What is the science behind the climate goals set at the historic Paris Agreement? Researchers are in Oxford to discuss the feasibility and options, with their findings contributing to an IPCC paper in 2018.   

The ambition of the 2015 Paris Agreement of the 21st Conference of the Parties of the United Nations Framework Convention on Climate Change took the world by surprise. The largest emitters, the United States and China, have already signed up to the agreement, which sets the goal of limiting global warming to 'well below' two degrees, with an aim possibly as low as 1.5 degrees Celsius.  A conference hosted by the University of Oxford’s Environmental Change Institute (ECI), attended by over 200 scientists, policymakers and business people, will assess its implications, looking particularly at how this goal could be achieved. The three-day conference, which launches at 5pm today, will coincide with a new website showing the current level of human-induced climate change, to track progress over coming decades in limiting warming to 1.5°C. Findings from this major meeting of scientists will contribute to a Special Report on 1.5 degrees that the Intergovernmental Panel on Climate Change (IPCC) will produce in 2018.

Keynote speakers launching the conference on 20 September include some of the figures behind the Paris climate agreement:Laurence Tubiana, French climate ambassador; and Janos Pasztor, Senior Advisor to the UN Secretary-General on Climate Change. 'The Paris Agreement was a great achievement,' says Janos Pasztor, 'but it was only the beginning. Governments made it clear where they would like to go, but the details of how to get there still need to be worked out. Success depends on implementation: what countries do to reduce emissions and adapt to climate change. The academic community has a responsibility and an opportunity here to think outside the box and come up with new ideas on pathways and implications of rapid climate stabilisation.'

Scientists were surprised and impressed by the ambition of the 1.5°C goal. Many are asking what it actually means, and whether it can still be achieved

Professor Myles Allen, Environmental Change Institute and IPCC lead author 

‘Scientists were surprised and impressed by the ambition of the 1.5°C goal.
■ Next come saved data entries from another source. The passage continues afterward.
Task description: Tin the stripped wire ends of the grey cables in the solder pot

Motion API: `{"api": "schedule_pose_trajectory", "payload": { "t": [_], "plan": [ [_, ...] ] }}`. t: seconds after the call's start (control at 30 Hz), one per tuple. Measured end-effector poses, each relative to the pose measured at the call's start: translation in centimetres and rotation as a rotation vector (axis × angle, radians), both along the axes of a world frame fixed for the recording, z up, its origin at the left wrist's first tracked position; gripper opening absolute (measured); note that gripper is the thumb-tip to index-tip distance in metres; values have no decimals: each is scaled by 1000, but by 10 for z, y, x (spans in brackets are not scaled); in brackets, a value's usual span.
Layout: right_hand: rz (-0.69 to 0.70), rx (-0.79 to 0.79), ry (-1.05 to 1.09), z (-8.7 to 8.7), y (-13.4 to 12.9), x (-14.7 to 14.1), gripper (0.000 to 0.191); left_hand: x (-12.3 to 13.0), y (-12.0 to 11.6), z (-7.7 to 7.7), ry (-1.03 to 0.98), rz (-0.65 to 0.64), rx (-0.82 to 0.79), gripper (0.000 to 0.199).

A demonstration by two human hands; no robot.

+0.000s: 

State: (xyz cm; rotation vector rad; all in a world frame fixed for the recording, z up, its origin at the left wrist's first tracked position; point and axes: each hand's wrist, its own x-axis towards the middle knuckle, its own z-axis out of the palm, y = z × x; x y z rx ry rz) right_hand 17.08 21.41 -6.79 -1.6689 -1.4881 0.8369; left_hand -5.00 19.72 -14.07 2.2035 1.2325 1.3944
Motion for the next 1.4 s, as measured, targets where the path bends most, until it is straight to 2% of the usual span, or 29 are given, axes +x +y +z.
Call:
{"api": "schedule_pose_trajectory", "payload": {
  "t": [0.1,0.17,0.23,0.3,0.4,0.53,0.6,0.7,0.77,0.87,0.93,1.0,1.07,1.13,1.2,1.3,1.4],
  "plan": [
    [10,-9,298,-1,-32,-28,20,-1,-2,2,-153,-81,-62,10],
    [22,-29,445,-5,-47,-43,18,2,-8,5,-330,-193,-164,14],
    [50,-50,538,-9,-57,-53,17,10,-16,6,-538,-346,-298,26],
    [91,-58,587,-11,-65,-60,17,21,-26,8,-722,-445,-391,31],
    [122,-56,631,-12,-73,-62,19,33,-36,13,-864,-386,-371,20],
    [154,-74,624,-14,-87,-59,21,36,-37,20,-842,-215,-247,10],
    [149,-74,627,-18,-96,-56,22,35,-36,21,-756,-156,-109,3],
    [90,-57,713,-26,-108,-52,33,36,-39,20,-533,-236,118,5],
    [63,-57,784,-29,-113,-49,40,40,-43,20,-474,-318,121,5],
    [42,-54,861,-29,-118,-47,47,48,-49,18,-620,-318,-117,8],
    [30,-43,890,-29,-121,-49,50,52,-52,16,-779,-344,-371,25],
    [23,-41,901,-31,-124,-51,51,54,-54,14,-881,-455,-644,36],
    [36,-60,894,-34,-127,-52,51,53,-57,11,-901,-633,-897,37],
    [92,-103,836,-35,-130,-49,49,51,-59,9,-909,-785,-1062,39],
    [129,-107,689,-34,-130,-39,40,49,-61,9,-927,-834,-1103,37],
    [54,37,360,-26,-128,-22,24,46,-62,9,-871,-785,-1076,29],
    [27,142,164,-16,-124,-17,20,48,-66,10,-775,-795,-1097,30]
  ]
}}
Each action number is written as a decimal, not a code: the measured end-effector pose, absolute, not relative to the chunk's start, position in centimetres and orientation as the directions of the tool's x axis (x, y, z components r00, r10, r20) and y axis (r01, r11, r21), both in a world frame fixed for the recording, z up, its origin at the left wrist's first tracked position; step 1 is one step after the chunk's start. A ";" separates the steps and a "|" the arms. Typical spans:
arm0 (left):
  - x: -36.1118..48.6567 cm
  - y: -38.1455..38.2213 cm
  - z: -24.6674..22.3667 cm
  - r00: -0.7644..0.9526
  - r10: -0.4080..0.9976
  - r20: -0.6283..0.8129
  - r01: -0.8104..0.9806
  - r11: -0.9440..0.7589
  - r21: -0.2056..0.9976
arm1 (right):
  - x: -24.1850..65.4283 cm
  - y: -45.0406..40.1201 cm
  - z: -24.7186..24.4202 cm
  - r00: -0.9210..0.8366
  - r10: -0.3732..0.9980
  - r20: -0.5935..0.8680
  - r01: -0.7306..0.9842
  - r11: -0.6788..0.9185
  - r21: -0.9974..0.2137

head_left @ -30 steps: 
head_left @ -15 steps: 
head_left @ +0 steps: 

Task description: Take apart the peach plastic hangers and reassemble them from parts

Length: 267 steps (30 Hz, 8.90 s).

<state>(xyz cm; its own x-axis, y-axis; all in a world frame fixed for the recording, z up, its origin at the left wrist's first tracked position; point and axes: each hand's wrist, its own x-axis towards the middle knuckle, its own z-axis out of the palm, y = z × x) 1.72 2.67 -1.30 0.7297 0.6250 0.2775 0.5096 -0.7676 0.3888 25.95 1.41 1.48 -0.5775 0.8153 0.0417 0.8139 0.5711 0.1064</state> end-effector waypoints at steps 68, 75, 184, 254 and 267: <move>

Many are asking what it actually means, and whether it can still be achieved,’ says conference organiser Myles Allen, Professor of Geosystem Science at the University of Oxford’s Environmental Change Institute and IPCC Lead Author.
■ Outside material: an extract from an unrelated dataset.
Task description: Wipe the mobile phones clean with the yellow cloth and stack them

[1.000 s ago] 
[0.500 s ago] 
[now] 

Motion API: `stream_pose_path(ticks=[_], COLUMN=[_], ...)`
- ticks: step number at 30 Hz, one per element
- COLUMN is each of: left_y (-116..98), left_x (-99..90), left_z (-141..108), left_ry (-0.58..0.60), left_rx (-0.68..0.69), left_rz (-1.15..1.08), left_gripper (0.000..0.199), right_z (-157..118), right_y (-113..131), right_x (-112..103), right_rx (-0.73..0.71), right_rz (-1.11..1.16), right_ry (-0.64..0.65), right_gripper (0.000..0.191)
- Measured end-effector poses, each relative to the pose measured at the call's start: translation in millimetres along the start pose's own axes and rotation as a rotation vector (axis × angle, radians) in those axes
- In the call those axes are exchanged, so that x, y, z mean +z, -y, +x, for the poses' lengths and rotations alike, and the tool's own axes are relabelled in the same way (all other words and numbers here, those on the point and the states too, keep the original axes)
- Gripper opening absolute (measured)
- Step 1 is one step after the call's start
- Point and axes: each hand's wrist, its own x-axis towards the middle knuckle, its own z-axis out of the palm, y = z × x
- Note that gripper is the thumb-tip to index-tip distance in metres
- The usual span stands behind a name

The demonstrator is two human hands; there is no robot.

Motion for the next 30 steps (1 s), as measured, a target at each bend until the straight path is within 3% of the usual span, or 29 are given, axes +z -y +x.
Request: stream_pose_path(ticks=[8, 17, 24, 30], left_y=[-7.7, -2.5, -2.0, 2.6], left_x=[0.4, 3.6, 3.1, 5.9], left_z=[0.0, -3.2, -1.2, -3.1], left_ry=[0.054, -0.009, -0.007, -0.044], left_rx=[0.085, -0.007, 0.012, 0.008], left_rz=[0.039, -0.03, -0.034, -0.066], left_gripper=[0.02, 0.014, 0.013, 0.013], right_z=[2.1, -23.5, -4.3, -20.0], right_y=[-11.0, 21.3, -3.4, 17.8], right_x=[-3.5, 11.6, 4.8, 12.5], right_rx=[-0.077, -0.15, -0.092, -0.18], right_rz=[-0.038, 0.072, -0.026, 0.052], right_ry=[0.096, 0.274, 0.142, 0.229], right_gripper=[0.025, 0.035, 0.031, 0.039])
'We aren’t there yet – but although 1.5°C will clearly be a challenge, we must be careful to avoid a self-fulfilling prophecy. If, as academics, we don’t explore the implications of these ambitious goals, then governments won’t feel confident in pushing them. Frankly, I’d much rather research the implications of different degrees of climate ambition than different degrees of climate failure.'

‘The challenge before the world is to now achieve the long-term temperature goal of 1.5°C which was agreed in Paris in December even if it is hard to do,’ says Dr Saleemul Huq, Director of the International Centre for Climate Change and Development (ICCCAD) in Bangladesh and visiting speaker.

Tomorrow, Ban Ki-moon, Secretary-General of the United Nations, will welcome leaders from 175 countries at a special ratification event in New York. His aim will be to accelerate the entry into force of the Paris Climate Agreement.

The conference is supported by the ECI, the Centre for International Climate and Environmental Research – Oslo, the Priestley International Centre for Climate at the University of Leeds, the Met Office, the Union of Concerned Scientists, the Tyndall Centre for Climate Impacts Research, FutureEarth, the International Centre for Climate Change and Development, the International Institute for Applied Systems Analysis and the University of Cape Town.